Design a Rate Limiter with Per-User Token Quotas
Company: xAI
Role: Software Engineer
Category: System Design
Difficulty: medium
Interview Round: Onsite
# Design a Rate Limiter with Per-User Token Quotas
Design a distributed rate limiter for a high-traffic API platform, with one twist that drives the whole design: **every user can have a different quota**. For example, one premium user may be allowed to consume 10,000 tokens per second, while an ordinary user is limited to 100 tokens per second. The limiter must enforce each user's individual quota, decide allow/deny on every incoming request with minimal added latency, and keep working correctly when the API is served from many machines.
Walk through your design end to end: the rate-limiting algorithm, where per-user quotas are stored and how they reach the enforcement path, the data model for live counter state, the request-time decision flow, and how the system scales and degrades.
```hint Algorithm choice
A **token bucket with lazy refill** handles heterogeneous quotas naturally: capacity and refill rate are just *parameters of each user's bucket*. Different users get different numbers, not a different algorithm. Refill on read — `tokens = min(capacity, tokens + elapsed * refill_rate)` — so no background timers are needed.
```
```hint Separate the two planes
Split the problem into a **config plane** (the per-user quota definitions: tier defaults plus per-user overrides, changed rarely, cached aggressively) and a **data plane** (the live bucket counters, mutated on every request, kept in a fast shared store like Redis). Most candidates blur these together and get stuck.
```
```hint Atomicity and hot keys
The read-refill-check-decrement sequence must be **atomic** (e.g., a Redis Lua script or compare-and-swap), or concurrent requests will double-spend tokens. And a user allowed $10^4$ requests/second concentrates all that traffic on a single counter key — think about splitting one logical bucket into shards or letting gateways pre-claim token batches locally.
```
### Constraints & Assumptions
- Tens of millions of registered users; a small fraction (say, thousands) have elevated custom quotas — assume a tiered model (free / pro / enterprise) plus per-user overrides.
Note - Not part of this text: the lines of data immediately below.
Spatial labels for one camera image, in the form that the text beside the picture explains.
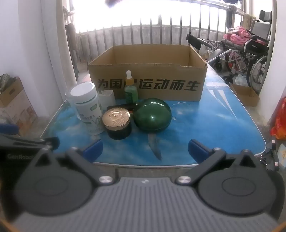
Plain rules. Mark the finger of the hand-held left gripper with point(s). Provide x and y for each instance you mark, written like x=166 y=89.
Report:
x=52 y=142
x=9 y=129

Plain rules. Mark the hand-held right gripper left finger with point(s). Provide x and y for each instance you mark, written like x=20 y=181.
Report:
x=92 y=149

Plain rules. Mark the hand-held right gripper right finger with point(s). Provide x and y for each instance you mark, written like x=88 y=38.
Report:
x=197 y=149

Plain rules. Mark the black jar with gold lid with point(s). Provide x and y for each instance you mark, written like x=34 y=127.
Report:
x=116 y=129

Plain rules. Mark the white supplement bottle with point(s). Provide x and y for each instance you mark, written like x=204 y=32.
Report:
x=86 y=104

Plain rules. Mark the black rectangular box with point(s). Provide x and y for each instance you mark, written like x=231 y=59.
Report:
x=121 y=105

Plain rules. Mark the small white box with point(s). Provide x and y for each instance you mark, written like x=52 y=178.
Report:
x=107 y=98

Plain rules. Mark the dark green round container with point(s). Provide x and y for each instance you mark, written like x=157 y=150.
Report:
x=152 y=116

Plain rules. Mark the green dropper bottle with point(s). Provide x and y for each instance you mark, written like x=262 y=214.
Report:
x=131 y=93

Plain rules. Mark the large brown cardboard box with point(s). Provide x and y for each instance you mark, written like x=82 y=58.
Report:
x=156 y=73

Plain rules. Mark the printed cardboard box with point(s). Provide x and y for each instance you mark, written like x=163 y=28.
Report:
x=15 y=109

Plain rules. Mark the camouflage cloth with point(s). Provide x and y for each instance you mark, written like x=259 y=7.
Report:
x=4 y=81

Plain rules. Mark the small open cardboard box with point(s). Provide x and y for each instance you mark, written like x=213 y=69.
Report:
x=245 y=94

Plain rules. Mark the white plastic bag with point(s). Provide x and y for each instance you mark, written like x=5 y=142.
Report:
x=240 y=79

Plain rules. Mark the orange red plastic bag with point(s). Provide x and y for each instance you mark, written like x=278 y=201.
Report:
x=279 y=125

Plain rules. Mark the grey folded panel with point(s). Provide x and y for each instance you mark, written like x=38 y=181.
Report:
x=71 y=51

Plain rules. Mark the black wheelchair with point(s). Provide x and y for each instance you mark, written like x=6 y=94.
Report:
x=257 y=46

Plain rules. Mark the pink clothes pile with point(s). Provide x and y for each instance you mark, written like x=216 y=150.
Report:
x=236 y=36

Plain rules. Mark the metal balcony railing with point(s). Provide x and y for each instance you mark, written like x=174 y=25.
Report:
x=160 y=35

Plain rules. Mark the beige towel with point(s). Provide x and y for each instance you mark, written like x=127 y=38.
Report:
x=248 y=22

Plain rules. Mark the pink frame wheelchair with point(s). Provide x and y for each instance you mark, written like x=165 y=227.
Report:
x=230 y=58

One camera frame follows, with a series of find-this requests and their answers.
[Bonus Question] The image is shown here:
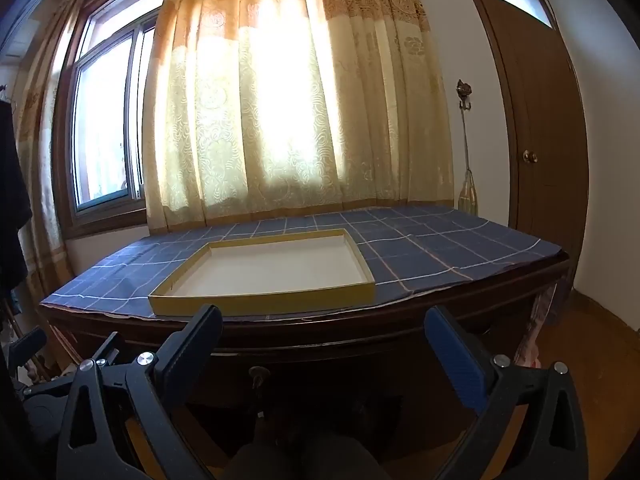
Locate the yellow shallow cardboard box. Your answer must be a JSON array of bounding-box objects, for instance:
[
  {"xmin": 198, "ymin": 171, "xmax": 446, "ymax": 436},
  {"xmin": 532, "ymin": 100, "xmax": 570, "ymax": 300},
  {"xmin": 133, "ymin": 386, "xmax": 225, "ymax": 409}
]
[{"xmin": 148, "ymin": 228, "xmax": 376, "ymax": 317}]

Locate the brown framed window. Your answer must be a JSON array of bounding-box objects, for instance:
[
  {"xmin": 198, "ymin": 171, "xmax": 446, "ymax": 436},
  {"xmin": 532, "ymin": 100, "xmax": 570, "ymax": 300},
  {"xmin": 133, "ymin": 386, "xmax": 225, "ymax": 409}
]
[{"xmin": 52, "ymin": 0, "xmax": 181, "ymax": 238}]

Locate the brown wooden door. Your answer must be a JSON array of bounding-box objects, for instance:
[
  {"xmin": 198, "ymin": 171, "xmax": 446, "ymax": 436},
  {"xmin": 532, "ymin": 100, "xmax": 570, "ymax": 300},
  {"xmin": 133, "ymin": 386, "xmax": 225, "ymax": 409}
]
[{"xmin": 457, "ymin": 0, "xmax": 588, "ymax": 286}]

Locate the dark wooden desk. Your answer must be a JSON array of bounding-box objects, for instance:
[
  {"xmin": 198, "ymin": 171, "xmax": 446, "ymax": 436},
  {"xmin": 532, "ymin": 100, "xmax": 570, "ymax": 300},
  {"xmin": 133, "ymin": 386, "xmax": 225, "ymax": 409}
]
[{"xmin": 39, "ymin": 255, "xmax": 571, "ymax": 461}]

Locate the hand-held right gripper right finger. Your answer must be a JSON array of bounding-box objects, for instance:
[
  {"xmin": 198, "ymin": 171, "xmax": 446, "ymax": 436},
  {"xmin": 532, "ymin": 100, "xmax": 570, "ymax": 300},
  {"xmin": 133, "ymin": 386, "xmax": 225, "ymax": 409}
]
[{"xmin": 424, "ymin": 304, "xmax": 588, "ymax": 480}]

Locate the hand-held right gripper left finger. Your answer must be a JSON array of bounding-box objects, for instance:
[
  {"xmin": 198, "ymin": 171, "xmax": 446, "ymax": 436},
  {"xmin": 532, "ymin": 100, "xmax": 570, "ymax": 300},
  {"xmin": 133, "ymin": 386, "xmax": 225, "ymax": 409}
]
[{"xmin": 56, "ymin": 304, "xmax": 224, "ymax": 480}]

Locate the pink patterned cloth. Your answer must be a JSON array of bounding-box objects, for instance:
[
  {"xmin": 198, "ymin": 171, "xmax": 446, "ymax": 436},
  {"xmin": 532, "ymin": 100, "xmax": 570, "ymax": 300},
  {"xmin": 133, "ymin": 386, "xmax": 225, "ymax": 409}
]
[{"xmin": 520, "ymin": 285, "xmax": 558, "ymax": 366}]

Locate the blue checked tablecloth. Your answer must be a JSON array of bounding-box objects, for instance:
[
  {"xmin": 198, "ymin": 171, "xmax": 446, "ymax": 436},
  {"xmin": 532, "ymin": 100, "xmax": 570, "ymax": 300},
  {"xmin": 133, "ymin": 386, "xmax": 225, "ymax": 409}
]
[{"xmin": 40, "ymin": 204, "xmax": 571, "ymax": 322}]

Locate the dark blue coat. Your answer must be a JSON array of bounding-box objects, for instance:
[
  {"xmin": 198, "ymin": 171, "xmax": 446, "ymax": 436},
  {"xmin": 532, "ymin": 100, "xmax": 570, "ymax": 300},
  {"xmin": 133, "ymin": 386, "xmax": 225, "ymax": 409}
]
[{"xmin": 0, "ymin": 100, "xmax": 33, "ymax": 301}]

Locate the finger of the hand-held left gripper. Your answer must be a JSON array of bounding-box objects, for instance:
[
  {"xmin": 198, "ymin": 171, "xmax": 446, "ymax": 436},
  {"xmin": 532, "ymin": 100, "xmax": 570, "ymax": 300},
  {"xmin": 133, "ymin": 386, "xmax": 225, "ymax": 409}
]
[{"xmin": 80, "ymin": 331, "xmax": 127, "ymax": 367}]

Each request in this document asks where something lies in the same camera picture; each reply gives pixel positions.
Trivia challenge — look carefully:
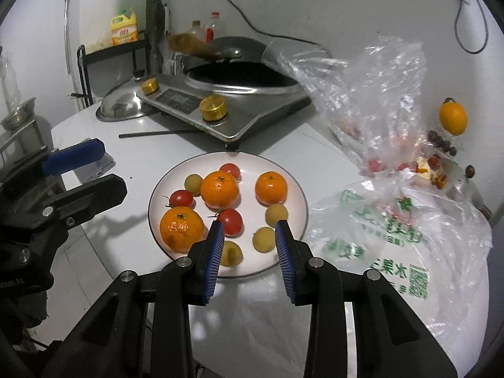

- Aggregate peak on the order of hundreds of thousands to ~1M rate-limit checks per second across the fleet (assumed; confirm with the interviewer).
- The rate-limit decision should add no more than ~1-2 ms to request latency.
- Quotas are expressed as tokens per second; a single request may cost more than one token (e.g., cost proportional to work).
- Quota changes (upgrades, manual overrides) should take effect within seconds to a minute — runtime-changeable, no redeploy.
- The API is served by many stateless nodes behind a load balancer; a user's requests may land on any node.
### Clarifying Questions to Ask
- Is the limit a hard guarantee (never exceed) or is small, bounded over-admission acceptable in exchange for lower latency?
- What should happen when the limiter's backing store is unavailable — fail open (admit traffic) or fail closed (reject)?
- Do users need burst headroom (short spikes above the sustained rate), or strict per-second smoothing?
- At what layer is the limit enforced — a shared API gateway, a sidecar, or inside each service?
- Is enforcement single-region, or must one user's quota be shared globally across regions?
- What should a rejected caller receive — an HTTP 429 with retry guidance, queuing, or degraded service?
### What a Strong Answer Covers
```premium-lock What a Strong Answer Covers
```
### Follow-up Questions
- How would you extend the design so a user's quota is enforced globally across multiple regions without adding cross-region latency to every request?
- How would you support burst allowances — e.g., a user sustained at 100 tokens/sec who may briefly spike to 1,000 — without changing the algorithm?
- A user is upgraded mid-flight from 100 to 10,000 tokens/sec. Trace exactly how and when the new quota takes effect in your design, and what happens to their in-flight bucket state.
- How would you rate-limit on multiple dimensions at once (per user, per IP, and per endpoint), and in what order would you evaluate them?
Quick Answer: This question evaluates a candidate's ability to design distributed, low-latency rate limiting with heterogeneous per-user quotas, covering competencies in state modeling, consistency, caching, and scalable architecture.